THE TURNING POINT in their cool, peaceful coexistence had come in the form of Ain-Ervin Mere’s trial two years earlier for killing Soviet citizens as head of the Estonian division of the German security police. Parts had been summoned to testify as an eyewitness to the horrors perpetrated by the cancer of fascism and he performed the task well, first studying diligently in the training arranged for witnesses on Maneeži Street and then presenting himself as an expert in the courtroom, deploring the accused, masterfully using everything he’d learned, all the while glad that England had refused to turn Mere over to the Soviet Union, since meeting the major eye to eye would have been uncomfortable. His testimony had been strengthened by the radio coverage, his eyewitness accounts of the atrocities at the concentration camp at Klooga were widely written of, and he’d even been invited to a kindergarten to be presented with flowers—the cameras flashing, the radio gushing about how the staff at the kindergarten wept and the children sang.

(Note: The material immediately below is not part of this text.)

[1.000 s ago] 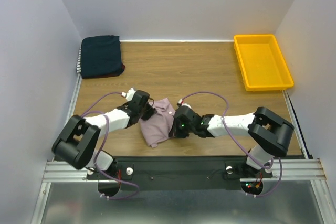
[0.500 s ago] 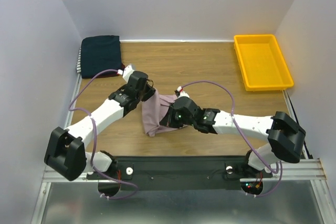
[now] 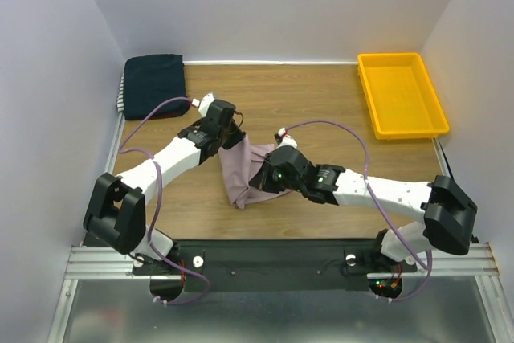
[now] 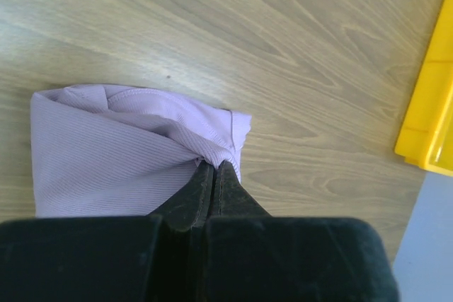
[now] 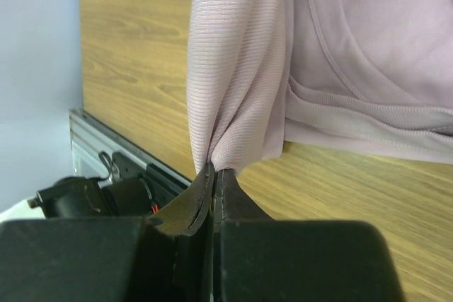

The Office was satisfied. His wife wasn’t. She had changed radically—she’d started missin
g days at work early; the smell of liquor had seeped into the wallpaper; her appearance, which she had always taken care with before, had fallen away curl by curl, her skin graying as quickly as the women’s hair covered in ash after the bombings. Parts had heard that she smelled of alcohol at the railway station, too, and had once even fallen out of her inspector’s chair. On good days she might energetically begin the housework, as she had today with the laundry, but after the first glass she would forget to open the dampers on the stove or absentmindedly let the tub overflow. Parts got into the habit of checking the dampers several times a day and constantly sniffing for the smell of gas.
Karl Linnas and Ervin Viks’s trial for the crimes at the Tartu camps had added to the problem and made what had been her occasional bouts of pacing a nightly occurrence. He remembered the time he surprised her reading a copy of Ervin Martinson’s book on the trial, her hands shaking, a trail of tobacco-darkened spit at the corner of her mouth, a bubble forming with every agitated breath. He’d snatched the book from her and locked it in his office cabinet. Her voice had been filled with horror: How did he know where he’d be sitting at the next trial, how did he know what all this would lead to, what would happen to them?
SHE MAY HAVE LOST her sense about the Ain-Ervin Mere trial, but Parts had done the opposite. Testifying at the trial had been the beginning of a new phase for him—he took hold of what was offered and turned it all to his own benefit. A career as a witness to the sadism of the Hitlerists, and as their victim, guaranteed a secure future. He might be asked to testify in other cases, maybe even abroad. He was necessary. Why couldn’t his wife understand that?